Closing the Barn Door

by David Silver


24 - The Road Back

"Meant to say." Stan was walking alongside his friends, robotic and equine. "Good job out there. You make those swords work a lot better than I would have given credit. Shoot, ain't gonna convince me to bring a knife to a gunfight, but you pull it off."

"I'll come clean." Skyline veered off to be at Stan's side. "I'm a terrible shot. These ears are real good, but that means nothing when you're trying to hit something with a pistol or rifle. Just crap, total crap. Swords, on the other hand, I can handle, literally come to think. They go where I want them to go, and things get done."

Applejack cocked a brow, but stayed in her lane. "Not doubtin' you. Some jus' have poor aim, but I feel yer leaving out how strong yer arms are. Even with all the accuracy in the world, if ya didn't have got power behind it, a sword would only go so far, ya know?"

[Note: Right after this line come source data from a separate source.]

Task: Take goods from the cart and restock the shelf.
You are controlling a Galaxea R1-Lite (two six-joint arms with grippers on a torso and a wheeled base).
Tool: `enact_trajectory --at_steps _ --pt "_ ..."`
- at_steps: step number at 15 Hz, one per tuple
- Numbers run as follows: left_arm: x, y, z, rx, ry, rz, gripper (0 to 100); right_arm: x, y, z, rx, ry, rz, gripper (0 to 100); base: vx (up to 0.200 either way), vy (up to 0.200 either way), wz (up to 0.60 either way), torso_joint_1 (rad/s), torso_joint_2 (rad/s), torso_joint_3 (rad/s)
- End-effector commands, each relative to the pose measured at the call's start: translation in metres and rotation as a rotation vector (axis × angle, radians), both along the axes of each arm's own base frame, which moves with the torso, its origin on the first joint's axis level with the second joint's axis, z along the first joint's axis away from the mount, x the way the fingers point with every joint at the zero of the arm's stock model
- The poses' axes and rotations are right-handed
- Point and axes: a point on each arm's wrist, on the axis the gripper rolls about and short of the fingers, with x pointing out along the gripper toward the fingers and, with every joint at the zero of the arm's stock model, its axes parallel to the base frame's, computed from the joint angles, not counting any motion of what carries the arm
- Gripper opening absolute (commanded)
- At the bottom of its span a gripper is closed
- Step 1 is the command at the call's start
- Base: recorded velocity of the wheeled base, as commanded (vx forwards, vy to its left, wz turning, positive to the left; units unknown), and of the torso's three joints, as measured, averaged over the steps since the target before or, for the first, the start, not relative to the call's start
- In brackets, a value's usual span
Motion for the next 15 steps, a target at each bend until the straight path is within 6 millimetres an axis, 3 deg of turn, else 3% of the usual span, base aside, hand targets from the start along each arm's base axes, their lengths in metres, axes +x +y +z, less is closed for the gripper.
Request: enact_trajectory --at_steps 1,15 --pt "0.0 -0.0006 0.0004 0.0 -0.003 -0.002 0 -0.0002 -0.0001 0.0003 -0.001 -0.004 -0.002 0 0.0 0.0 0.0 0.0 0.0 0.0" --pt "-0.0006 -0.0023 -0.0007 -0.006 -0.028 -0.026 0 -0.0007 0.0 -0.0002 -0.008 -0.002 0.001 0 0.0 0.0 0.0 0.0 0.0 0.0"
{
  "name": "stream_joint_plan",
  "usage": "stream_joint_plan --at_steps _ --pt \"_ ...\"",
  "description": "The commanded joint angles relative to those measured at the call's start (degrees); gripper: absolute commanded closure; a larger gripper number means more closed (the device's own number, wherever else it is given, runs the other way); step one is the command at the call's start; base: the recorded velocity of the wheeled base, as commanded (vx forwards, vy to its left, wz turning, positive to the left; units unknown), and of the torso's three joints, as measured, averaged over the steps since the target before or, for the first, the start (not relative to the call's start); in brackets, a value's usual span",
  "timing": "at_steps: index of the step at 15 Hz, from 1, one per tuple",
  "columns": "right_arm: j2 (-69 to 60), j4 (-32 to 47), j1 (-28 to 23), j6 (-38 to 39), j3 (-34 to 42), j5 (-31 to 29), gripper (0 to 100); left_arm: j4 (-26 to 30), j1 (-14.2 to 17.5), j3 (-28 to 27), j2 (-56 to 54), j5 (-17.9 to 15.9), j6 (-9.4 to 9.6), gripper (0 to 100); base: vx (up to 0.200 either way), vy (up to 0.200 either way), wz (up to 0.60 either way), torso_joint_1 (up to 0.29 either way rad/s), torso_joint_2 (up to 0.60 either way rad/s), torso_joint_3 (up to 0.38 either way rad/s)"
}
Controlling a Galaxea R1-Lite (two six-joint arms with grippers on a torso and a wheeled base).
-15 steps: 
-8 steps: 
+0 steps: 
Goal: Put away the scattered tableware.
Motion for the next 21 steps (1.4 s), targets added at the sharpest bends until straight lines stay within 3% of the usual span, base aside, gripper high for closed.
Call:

Stan waved left and right at his equine companions. "Look, the others aim with their mouths, ya sure you just ain't approachin' it right?" Surely ponies could aim. He'd seen that much!

"That's an advantage."

Stan hefted his rifle against his shoulder, less ready to fire, but easier to carry a ways. "How is firing with yer mouth a bloody advantage? Ain't somethin' I plan to get in the habit of."

Skyline pointed to his eyes, then to some thin tree in the distance. "If you're set up properly, what you're looking straight at is what you're shooting."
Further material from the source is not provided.